■ THE PROBLEM ■
Without including any images, repeat the listing below exactly.

-- SOURCE DATA follows --

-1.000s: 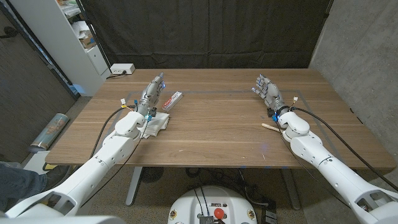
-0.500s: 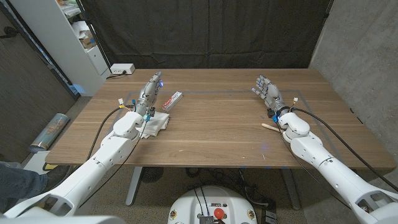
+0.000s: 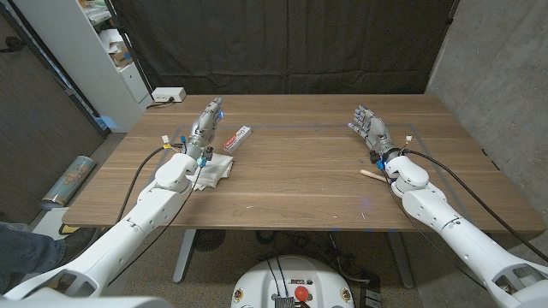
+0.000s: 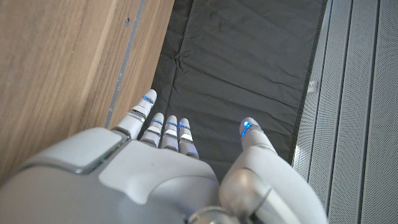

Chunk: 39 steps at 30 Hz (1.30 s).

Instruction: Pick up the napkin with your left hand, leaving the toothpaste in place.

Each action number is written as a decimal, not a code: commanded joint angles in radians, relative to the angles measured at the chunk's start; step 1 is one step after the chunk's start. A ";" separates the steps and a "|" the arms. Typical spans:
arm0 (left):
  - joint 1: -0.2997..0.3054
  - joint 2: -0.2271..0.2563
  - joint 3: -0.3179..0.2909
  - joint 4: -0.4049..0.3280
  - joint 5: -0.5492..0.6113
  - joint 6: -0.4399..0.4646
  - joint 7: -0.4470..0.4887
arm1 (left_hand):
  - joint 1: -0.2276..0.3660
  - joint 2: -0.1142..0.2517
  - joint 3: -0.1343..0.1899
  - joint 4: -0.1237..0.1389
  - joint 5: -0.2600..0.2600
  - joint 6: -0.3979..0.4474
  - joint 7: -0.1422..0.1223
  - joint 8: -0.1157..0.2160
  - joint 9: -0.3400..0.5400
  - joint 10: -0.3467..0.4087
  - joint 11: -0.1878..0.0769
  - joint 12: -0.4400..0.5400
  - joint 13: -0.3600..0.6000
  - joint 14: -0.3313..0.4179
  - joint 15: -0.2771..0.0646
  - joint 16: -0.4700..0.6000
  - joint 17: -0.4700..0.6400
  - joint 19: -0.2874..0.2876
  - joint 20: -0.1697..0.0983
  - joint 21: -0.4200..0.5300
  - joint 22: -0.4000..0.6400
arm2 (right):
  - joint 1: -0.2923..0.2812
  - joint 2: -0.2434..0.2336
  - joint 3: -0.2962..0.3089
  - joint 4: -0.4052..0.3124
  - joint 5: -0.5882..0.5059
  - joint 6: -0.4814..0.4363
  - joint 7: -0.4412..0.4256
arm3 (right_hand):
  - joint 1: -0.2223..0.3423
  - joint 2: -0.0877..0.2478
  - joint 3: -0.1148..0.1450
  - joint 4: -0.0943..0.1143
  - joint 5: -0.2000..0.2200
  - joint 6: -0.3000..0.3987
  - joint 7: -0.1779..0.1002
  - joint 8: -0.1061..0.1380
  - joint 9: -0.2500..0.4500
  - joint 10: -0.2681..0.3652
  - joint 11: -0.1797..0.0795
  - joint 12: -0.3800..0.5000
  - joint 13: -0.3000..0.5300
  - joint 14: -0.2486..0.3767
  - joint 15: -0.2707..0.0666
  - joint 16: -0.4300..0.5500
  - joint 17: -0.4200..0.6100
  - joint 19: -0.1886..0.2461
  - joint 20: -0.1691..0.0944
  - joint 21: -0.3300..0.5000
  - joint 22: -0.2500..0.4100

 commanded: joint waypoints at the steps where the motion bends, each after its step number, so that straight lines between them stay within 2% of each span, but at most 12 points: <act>1: 0.022 0.028 -0.005 -0.048 0.039 -0.007 0.020 | 0.000 0.009 0.001 -0.005 0.001 0.008 0.000 0.008 0.002 0.006 0.001 0.007 -0.001 0.003 -0.004 0.007 0.002 -0.045 0.007 -0.002 0.005 | 0.006 0.001 0.002 0.010 0.003 -0.002 0.003 | 0.004 0.010 -0.003 0.001 0.008 0.005 0.002 0.007 0.000 0.009 0.004 0.010 0.002 0.003 0.003 0.008 0.003 0.006 0.002 0.009 0.006; 17: 0.032 0.033 -0.011 -0.062 0.049 -0.017 0.022 | -0.001 0.009 0.000 -0.007 0.001 0.013 -0.002 0.007 0.002 0.011 0.000 0.007 -0.002 0.006 -0.003 0.007 0.002 -0.042 0.014 -0.007 0.005 | 0.024 0.015 0.001 0.042 0.006 0.009 0.012 | 0.004 0.011 -0.006 0.000 0.008 0.005 0.001 0.007 -0.001 0.008 0.003 0.009 -0.001 0.002 0.002 0.008 -0.001 0.005 0.002 0.009 0.006; 32: 0.059 0.048 -0.010 -0.092 0.104 -0.014 0.064 | -0.002 0.010 -0.001 -0.010 0.000 0.020 -0.005 0.008 0.003 0.014 -0.002 0.007 -0.003 0.009 -0.006 0.006 0.002 -0.041 0.015 -0.011 0.005 | 0.032 0.023 0.003 0.066 0.009 0.024 0.020 | 0.005 0.016 -0.011 -0.002 0.009 0.019 0.007 0.012 -0.002 0.020 0.008 0.014 -0.004 0.008 0.003 0.011 -0.006 0.006 0.003 0.009 0.005; 39: 0.071 0.055 -0.018 -0.088 0.087 -0.014 0.050 | -0.002 0.011 -0.001 -0.011 0.000 0.022 -0.005 0.007 0.003 0.015 -0.002 0.007 -0.003 0.009 -0.007 0.006 0.002 -0.040 0.015 -0.013 0.005 | 0.029 0.024 0.005 0.062 0.006 0.030 0.014 | 0.005 0.018 -0.012 -0.002 0.009 0.018 0.006 0.011 -0.002 0.020 0.007 0.014 -0.005 0.008 0.003 0.011 -0.007 0.006 0.003 0.009 0.005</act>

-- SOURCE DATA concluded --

■ EXERCISE SOLUTION ■
-1.000s: 
-0.500s: 
+0.000s: 
+0.000s: 

Chunk: 39 steps at 30 Hz (1.30 s).

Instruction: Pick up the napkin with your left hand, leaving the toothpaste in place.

Each action number is written as a decimal, not a code: commanded joint angles in radians, relative to the angles measured at the chunk's start; step 1 is one step after the chunk's start. A ";" separates the steps and a "|" the arms. Typical spans:
arm0 (left):
  - joint 1: -0.2997..0.3054
  - joint 2: -0.2271..0.2563
  - joint 3: -0.3179..0.2909
  - joint 4: -0.4049..0.3280
  - joint 5: -0.5492..0.6113
  - joint 6: -0.4399..0.4646
  - joint 7: -0.4470..0.4887
arm1 (left_hand):
  - joint 1: -0.2276..0.3660
  - joint 2: -0.1142..0.2517
  - joint 3: -0.1343..0.1899
  - joint 4: -0.1237..0.1389
  - joint 5: -0.2600..0.2600
  - joint 6: -0.3979..0.4474
  - joint 7: -0.1422..0.1223
  - joint 8: -0.1157..0.2160
  - joint 9: -0.3400..0.5400
  - joint 10: -0.3467..0.4087
  - joint 11: -0.1878..0.0769
  - joint 12: -0.4400..0.5400
  - joint 13: -0.3600..0.6000
  - joint 14: -0.3313..0.4179
  - joint 15: -0.2771..0.0646
  - joint 16: -0.4700..0.6000
  - joint 17: -0.4700..0.6400
  - joint 19: -0.2874..0.2876
  - joint 20: -0.1697..0.0983
  - joint 21: -0.4200..0.5300
  - joint 22: -0.4000..0.6400
arm2 (right):
  - joint 1: -0.2923..0.2812
  - joint 2: -0.2434..0.2336
  - joint 3: -0.2962..0.3089
  - joint 4: -0.4052..0.3124
  - joint 5: -0.5882..0.5059
  - joint 6: -0.4814..0.4363
  - joint 7: -0.4412..0.4256
arm3 (right_hand):
  - joint 1: -0.2223..0.3423
  - joint 2: -0.0877..0.2478
  - joint 3: -0.1148..0.1450
  - joint 4: -0.0943..0.1143
  - joint 5: -0.2000..0.2200
  - joint 6: -0.3000..0.3987
  - joint 7: -0.1779..0.1002
  - joint 8: -0.1061..0.1380
  - joint 9: -0.2500..0.4500
  - joint 10: -0.2681..0.3652
  - joint 11: -0.1797..0.0795
  - joint 12: -0.3800..0.5000
  - joint 13: -0.3000..0.5300
  - joint 14: -0.2486..0.3767
  - joint 15: -0.2707..0.0666
  - joint 16: -0.4300..0.5500
  - joint 17: -0.4200..0.6100
  - joint 19: -0.1886..0.2461
  - joint 20: -0.1691..0.0944
  - joint 21: -0.3300..0.5000
  - joint 22: -0.2500..0.4100

 commanded: joint waypoints at the steps where the motion bends, each after its step number, so that straight lines between them stay within 2% of each span, but at most 12 points: <act>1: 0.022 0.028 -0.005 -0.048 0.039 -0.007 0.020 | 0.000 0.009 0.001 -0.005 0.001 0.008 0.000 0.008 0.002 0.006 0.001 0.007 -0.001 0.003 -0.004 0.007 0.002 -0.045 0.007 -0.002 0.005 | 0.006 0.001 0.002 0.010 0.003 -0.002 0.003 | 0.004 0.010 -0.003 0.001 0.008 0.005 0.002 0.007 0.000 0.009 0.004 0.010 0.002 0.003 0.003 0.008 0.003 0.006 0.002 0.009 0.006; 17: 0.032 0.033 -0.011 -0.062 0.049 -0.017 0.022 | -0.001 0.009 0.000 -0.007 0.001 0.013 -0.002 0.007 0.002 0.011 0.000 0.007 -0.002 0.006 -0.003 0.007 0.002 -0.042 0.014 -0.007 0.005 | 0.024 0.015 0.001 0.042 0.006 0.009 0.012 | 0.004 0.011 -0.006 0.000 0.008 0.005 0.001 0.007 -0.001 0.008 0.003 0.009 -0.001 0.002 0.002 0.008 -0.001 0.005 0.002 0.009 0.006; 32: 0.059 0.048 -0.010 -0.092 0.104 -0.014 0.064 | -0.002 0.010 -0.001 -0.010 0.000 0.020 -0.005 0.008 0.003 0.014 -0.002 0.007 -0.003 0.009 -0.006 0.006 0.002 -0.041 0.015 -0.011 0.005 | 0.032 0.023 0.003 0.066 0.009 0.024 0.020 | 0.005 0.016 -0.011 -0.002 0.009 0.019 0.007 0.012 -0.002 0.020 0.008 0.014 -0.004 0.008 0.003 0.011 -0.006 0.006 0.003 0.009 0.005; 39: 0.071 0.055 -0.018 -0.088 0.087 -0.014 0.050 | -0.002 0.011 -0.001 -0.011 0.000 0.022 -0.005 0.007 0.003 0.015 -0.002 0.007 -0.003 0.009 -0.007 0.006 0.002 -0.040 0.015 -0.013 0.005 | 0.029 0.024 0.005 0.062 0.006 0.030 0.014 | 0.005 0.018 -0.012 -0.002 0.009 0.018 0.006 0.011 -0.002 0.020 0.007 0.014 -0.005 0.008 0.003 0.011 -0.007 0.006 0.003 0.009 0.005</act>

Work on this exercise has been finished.